İkili ilişkilerde Dışişlerinin yetkilileri,
ilgili bakan, Başbakanın yanına alınmıyor,
danışmanlar alınıyor. Efendim, dış
ilişkilerde yapılan müzakerelerin zabıtları tutulmuyor.
Böyle bir devlet olmaz sayın milletvekilleri. Böyle bir devleti
yöneten insanların bu tutumları, o devlete ve o millete
en büyük saygısızlıktır.

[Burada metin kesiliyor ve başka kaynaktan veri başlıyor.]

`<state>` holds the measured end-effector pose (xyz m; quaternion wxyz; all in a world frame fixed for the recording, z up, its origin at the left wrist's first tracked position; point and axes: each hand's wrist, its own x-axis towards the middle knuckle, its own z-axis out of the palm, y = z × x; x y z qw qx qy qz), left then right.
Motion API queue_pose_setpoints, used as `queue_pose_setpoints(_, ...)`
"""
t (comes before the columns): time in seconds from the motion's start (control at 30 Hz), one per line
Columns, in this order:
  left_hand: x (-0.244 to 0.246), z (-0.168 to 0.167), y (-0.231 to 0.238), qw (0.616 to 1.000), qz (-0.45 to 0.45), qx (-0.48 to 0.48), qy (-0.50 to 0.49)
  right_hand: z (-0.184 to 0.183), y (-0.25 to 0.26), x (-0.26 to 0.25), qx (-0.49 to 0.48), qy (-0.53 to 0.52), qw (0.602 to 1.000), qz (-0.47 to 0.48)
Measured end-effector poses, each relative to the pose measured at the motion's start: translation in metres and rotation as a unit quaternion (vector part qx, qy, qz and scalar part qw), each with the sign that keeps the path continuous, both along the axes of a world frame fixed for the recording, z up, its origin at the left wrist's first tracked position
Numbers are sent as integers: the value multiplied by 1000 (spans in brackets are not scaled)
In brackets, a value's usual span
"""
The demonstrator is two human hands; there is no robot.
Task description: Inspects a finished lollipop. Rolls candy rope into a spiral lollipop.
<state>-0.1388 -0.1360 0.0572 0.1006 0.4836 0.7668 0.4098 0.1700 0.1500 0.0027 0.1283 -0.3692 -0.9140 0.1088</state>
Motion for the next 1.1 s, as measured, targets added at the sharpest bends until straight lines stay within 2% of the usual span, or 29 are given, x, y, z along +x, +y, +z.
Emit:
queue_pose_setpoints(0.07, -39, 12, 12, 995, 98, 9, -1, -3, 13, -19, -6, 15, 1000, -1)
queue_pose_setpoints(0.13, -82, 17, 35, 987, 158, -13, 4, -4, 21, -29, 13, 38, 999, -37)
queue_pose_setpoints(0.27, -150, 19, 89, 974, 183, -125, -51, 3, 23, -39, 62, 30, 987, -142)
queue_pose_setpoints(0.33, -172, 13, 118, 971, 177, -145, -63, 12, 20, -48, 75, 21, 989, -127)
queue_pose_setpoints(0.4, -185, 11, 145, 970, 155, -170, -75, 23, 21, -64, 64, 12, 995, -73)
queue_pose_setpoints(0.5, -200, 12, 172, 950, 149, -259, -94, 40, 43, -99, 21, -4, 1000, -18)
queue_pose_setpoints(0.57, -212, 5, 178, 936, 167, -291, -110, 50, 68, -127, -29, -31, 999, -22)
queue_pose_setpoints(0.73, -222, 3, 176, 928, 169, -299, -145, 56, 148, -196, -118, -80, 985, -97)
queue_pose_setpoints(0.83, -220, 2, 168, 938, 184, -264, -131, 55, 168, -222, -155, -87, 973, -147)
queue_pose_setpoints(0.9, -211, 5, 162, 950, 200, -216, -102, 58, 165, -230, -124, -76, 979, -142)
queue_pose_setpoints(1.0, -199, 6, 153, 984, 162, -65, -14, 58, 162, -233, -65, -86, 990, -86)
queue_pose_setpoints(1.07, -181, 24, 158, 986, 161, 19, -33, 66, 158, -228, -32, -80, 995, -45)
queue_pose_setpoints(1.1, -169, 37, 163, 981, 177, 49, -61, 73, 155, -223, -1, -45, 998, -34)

Lütfen, bundan sonra Türkiye’nin
seksen yıllık gelenekleri neyse, seksen beş yıllık
gelenekleri neyse bu geleneklere aynen riayet edelim, uluslararası
anlaşmaları imzalarken Türkiye Dışişlerinin
yetişmiş elemanlarını yanımızda getirelim
ve hangi uluslararası komisyonlarda, kurullarda veya devletlerin
gizli görüşmelerinde hangi şeylerin konuşulduğunu,
orada zabıtlarını tutalım. Devletin, bunların
arşivlerine girmesi lazım. Yoksa, kimse, efendim, geçici
bir süre için kazandığı küçük güçlerle kendisini bu
memlekete imparator olarak kabul etmesin. Kabul ettiği zaman,
bunun sonunda zararı hem ülke görüyor hem millet görüyor hem
kendisi de görecek.
MEHMET
EMİN TUTAN (Bursa) – İmparator kim?
KAMER
GENÇ (Devamla) – Siz benden daha iyi biliyorsunuz kim olduğunu.
Onun
için, değerli milletvekilleri, bu anlaşma, tabii, biraz
önce arkadaşımız söyledi, mesela, şu son sayfasında
diyor ki: Bu anlaşma şu tarihte yürürlüğe girecek,
…….., 2009 tarihinde de yürürlükten kalkacak. Yani, nokta nokta… O
noktayı da niye koymamışlar, ben de bilmiyorum.
Özellikle,
bu, Moldova’daki Gagavuz Türklerinin bulunduğu bölgeye, yani,
Türkiye Cumhuriyeti’nin, oraya gerekli hassasiyeti göstermesi,
orada gerçekten eğitim hizmetlerinin iyileştirilmesi, sulama
hizmetlerinin iyileştirilmesi ve yol hizmetlerinin iyileştirilmesi
konusunda ben bir çaba göstermesini diliyorum.
Bunları
kısaca belirtmek istedim. Başka bir konuda görüşmek
üzere saygılar sunuyorum.
BAŞKAN
– Teşekkür ederim.
MUSTAFA
ELİTAŞ (Kayseri) – Sayın Başkan…
BAŞKAN
- Şahsınız adına söz mü
istiyorsunuz?
MUSTAFA
ELİTAŞ (Kayseri) – Evet.
BAŞKAN
– Buyurun Sayın Elitaş.
Şahsı
adına, tasarının tümü üzerinde, Kayseri Milletvekili
Mustafa Elitaş. (AK Parti sıralarından alkışlar)
MUSTAFA
ELİTAŞ (Kayseri) – Sayın Başkan, değerli milletvekilleri;
hepinizi saygıyla selamlıyorum.
22 Temmuzdan
bu tarafa geçen süre içerisinde –iki buçuk aylık bir süre oldu-
bu süre zarfında Türkiye Büyük Millet Meclisinin 23’üncü Dönem
milletvekilleri Meclis Başkanlarını, Başkanlık
Divanını, Cumhurbaşkanlarını seçtiler.
Bizim arzumuz,
dileğimiz odur ki hem AK Parti Grubu olarak hem Cumhuriyet Halk
Partisi hem Milliyetçi Hareket Partisi hem demokrat Türkiye partisinin…
BAŞKAN
– Demokratik Toplum Partisi.
MUSTAFA
ELİTAŞ (Devamla) – Demokratik Toplum Partisinin bütün milletvekillerinin,
şu çatı altında bir araya gelmiş milletvekillerinin
arzusu, hedefi, Türkiye’yi muasır medeniyet seviyesine
ulaştırmak. Hepimizin arzusu, niyeti bu. Türkiye Cumhuriyeti
kurulduğundan bu tarafa 60’ıncı hükûmeti idrak ediyoruz.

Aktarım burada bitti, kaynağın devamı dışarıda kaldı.